Task statement:
Pictures aside, print all of the data below exactly as written.
+-------+
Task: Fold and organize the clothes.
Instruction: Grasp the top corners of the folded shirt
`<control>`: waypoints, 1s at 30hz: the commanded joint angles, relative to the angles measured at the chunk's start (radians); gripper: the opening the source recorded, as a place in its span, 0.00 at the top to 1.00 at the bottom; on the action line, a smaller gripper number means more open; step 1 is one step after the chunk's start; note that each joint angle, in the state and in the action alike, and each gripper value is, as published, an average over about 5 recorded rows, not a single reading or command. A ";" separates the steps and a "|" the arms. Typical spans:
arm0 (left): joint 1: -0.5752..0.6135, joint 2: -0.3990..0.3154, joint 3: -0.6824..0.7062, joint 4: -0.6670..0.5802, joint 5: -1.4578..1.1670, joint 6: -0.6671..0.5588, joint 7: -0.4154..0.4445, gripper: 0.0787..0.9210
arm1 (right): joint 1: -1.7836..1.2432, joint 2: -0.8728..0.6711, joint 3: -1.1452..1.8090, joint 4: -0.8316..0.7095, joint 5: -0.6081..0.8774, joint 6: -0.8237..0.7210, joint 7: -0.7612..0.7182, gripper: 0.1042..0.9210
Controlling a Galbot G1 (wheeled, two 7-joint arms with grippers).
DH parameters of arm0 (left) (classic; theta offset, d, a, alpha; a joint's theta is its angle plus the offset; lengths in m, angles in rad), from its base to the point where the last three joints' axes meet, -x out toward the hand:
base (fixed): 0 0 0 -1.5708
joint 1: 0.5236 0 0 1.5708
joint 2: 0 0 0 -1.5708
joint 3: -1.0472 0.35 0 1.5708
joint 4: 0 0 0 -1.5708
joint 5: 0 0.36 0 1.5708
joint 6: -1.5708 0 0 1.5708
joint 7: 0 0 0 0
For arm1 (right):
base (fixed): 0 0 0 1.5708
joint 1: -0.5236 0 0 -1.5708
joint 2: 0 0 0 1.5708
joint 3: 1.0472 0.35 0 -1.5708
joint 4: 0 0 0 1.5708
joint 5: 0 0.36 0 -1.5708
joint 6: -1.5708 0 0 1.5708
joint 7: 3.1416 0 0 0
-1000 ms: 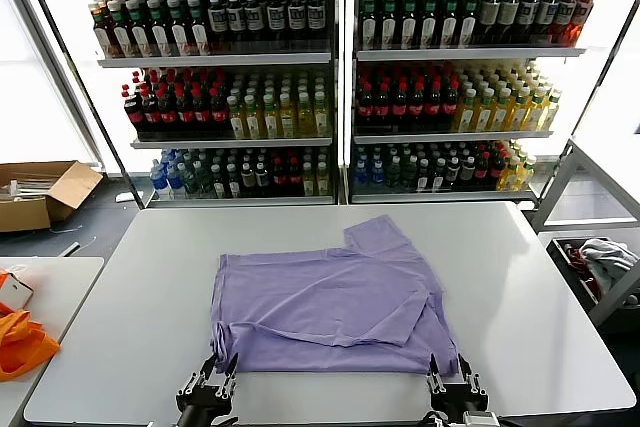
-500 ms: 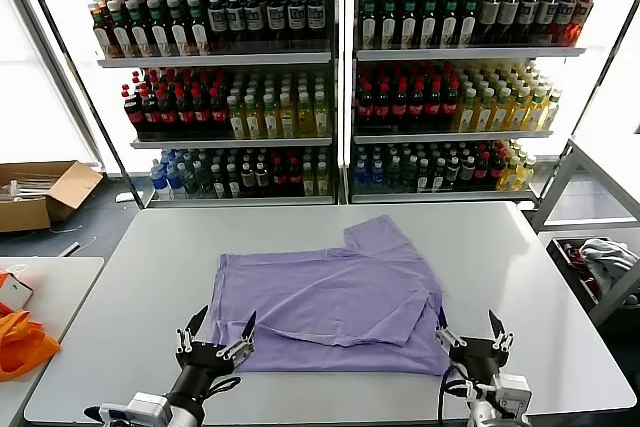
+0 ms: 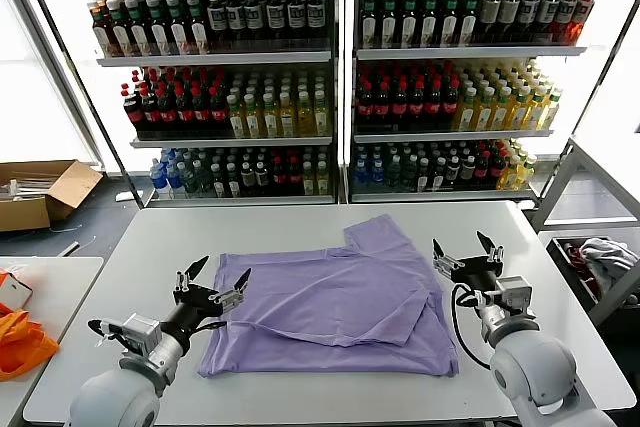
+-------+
Exercise result:
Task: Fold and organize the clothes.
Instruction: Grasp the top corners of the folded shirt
`<control>`: waypoints, 1s at 30hz: the commanded joint angles, relative to the angles measured at the chunk's start (radians); gripper: the opening the source recorded, as a place in its span, 0.00 at the top to 1.00 at the bottom; on the action line, a smaller gripper number means more open; step 1 is one step after the chunk's start; note that each joint angle, in the state and in the action alike, and each gripper value is, as published, an average over about 5 recorded rows, not a single reading or command. A ";" separates the steps and a "|" the arms. Typical spans:
arm0 (left): joint 1: -0.5752..0.6135, joint 2: -0.3990..0.3154, joint 3: -0.6824..0.7062, joint 4: -0.6670..0.5802, joint 5: -1.4578..1.1670, joint 6: -0.6671..0.5588, joint 7: -0.4154..0.4445, gripper: 0.0787..0.9210
arm1 (right): joint 1: -1.7836..1.2432, joint 2: -0.8728..0.6711, joint 3: -1.1452..1.8090, joint 4: -0.8316..0.7095, joint 5: -0.6081..0.8774, joint 6: -0.8237..0.7210, joint 7: -0.7612..0.7182, gripper: 0.1042..0.9210
Controlling a Galbot G1 (wheeled, two 7-joint arms with grippers).
DH parameters of arm0 (left) (classic; theta offset, d, a, alpha; a joint's theta is its angle plus the offset; lengths in m, angles in rad), from its base to the point where the last three joints' axes meet, -x out toward the hand:
base (fixed): 0 0 0 -1.5708
joint 1: 0.5236 0 0 1.5708
joint 2: 0 0 0 -1.5708
joint 3: -1.0472 0.35 0 1.5708
joint 4: 0 0 0 -1.5708
joint 5: 0 0.36 0 1.5708
joint 6: -1.5708 0 0 1.5708
joint 7: 0 0 0 0
For arm1 (right):
base (fixed): 0 0 0 1.5708
joint 1: -0.5236 0 0 -1.5708
joint 2: 0 0 0 1.5708
joint 3: 1.0472 0.35 0 -1.5708
joint 4: 0 0 0 1.5708
joint 5: 0 0.36 0 -1.5708
joint 6: -1.5708 0 0 1.5708
joint 7: 3.1416 0 0 0
-1000 ms: 
-500 ms: 
+0 ms: 

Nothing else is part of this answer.